Aujourd’hui, la baisse des marchés du mois de mars offre des points d’entrée très intéressants sur le marché du crédit. A commencer naturellement par la classe d’actifs « investment grade » (IG) qui semble avoir désormais acquis le statut d’outil de politique monétaire. Ce sont près de 5 milliards d’euros qui doivent être déployés par jour de Bourse en 2020 à travers le PEPP, dont une partie sur le crédit. Or malgré le rebond, l’IG est encore en baisse de 4,26 % en 2020. La baisse est encore plus prononcée sur les obligations les plus longues : – 5,88 % sur le segment 7 à 10 ans, plus risqué.
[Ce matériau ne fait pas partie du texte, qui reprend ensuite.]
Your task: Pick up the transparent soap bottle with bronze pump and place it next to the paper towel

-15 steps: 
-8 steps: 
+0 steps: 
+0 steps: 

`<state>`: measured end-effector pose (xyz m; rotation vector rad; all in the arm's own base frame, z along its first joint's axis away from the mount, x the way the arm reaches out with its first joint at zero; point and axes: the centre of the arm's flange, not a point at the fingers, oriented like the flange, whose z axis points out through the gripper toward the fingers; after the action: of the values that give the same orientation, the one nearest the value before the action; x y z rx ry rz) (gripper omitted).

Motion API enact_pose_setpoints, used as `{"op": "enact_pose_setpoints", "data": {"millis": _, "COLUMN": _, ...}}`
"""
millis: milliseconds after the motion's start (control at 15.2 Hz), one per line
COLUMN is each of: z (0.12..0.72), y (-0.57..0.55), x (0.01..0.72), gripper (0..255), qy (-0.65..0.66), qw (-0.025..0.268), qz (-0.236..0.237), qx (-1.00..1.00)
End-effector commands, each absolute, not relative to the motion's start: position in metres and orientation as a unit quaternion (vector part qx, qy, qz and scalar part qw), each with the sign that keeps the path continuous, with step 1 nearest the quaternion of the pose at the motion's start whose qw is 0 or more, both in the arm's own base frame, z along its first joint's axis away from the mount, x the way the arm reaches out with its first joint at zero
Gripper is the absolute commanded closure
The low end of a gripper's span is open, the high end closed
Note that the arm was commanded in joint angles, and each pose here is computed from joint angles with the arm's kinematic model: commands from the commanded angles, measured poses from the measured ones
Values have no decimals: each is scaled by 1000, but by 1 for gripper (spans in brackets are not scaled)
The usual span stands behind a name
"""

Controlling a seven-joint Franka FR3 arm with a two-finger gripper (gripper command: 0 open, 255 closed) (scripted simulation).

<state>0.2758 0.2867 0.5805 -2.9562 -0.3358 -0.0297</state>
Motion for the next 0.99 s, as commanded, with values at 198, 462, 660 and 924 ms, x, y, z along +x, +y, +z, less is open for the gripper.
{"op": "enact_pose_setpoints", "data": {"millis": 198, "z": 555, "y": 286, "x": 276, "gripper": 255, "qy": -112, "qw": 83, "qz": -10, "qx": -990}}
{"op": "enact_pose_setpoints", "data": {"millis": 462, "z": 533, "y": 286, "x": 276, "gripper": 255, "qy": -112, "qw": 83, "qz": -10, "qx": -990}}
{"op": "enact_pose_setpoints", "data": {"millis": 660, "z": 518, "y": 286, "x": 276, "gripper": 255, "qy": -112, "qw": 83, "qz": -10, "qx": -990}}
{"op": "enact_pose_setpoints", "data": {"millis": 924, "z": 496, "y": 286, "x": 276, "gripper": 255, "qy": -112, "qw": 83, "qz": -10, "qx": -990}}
Quant à la classe d’actifs « high yield » (- 10,59 % en 2020), segment de marché des émetteurs les plus endettés, elle semble entrer dans une nouvelle ère. La FED a annoncé le 9 avril l’extension de son programme d’achats aux émetteurs BB récemment dégradés dans cette catégorie (Ford, par exemple) et aux ETF « high yield ». Un soutien de poids pour la classe d’actifs avec un signe fort envoyé au marché : la FED s’affranchit des règles des agences de notation pour soutenir les acteurs qui bénéficiaient d’une santé financière solide avant la crise.

…dont seule la gestion active peut profiter durablement

Les garde-fous instaurés par les banques centrales offrent désormais des garanties fortes aux investisseurs, quels que soient les segments du marché du crédit à condition de ne pas se dispenser de l’analyse fondamentale. Si les agences de notation considèrent que les défauts progresseront fortement en 2020 (entre 8 % et 10 % sur le « high yield »), ils seront largement concentrés sur les secteurs cités précédemment. 

A l’approche d’une saison de résultats cruciale, la gestion active permet donc de privilégier la sélectivité des investissements afin de profiter de cette opportunité historique qu’offrent les Etats et les banques centrales pour les émetteurs les moins exposés.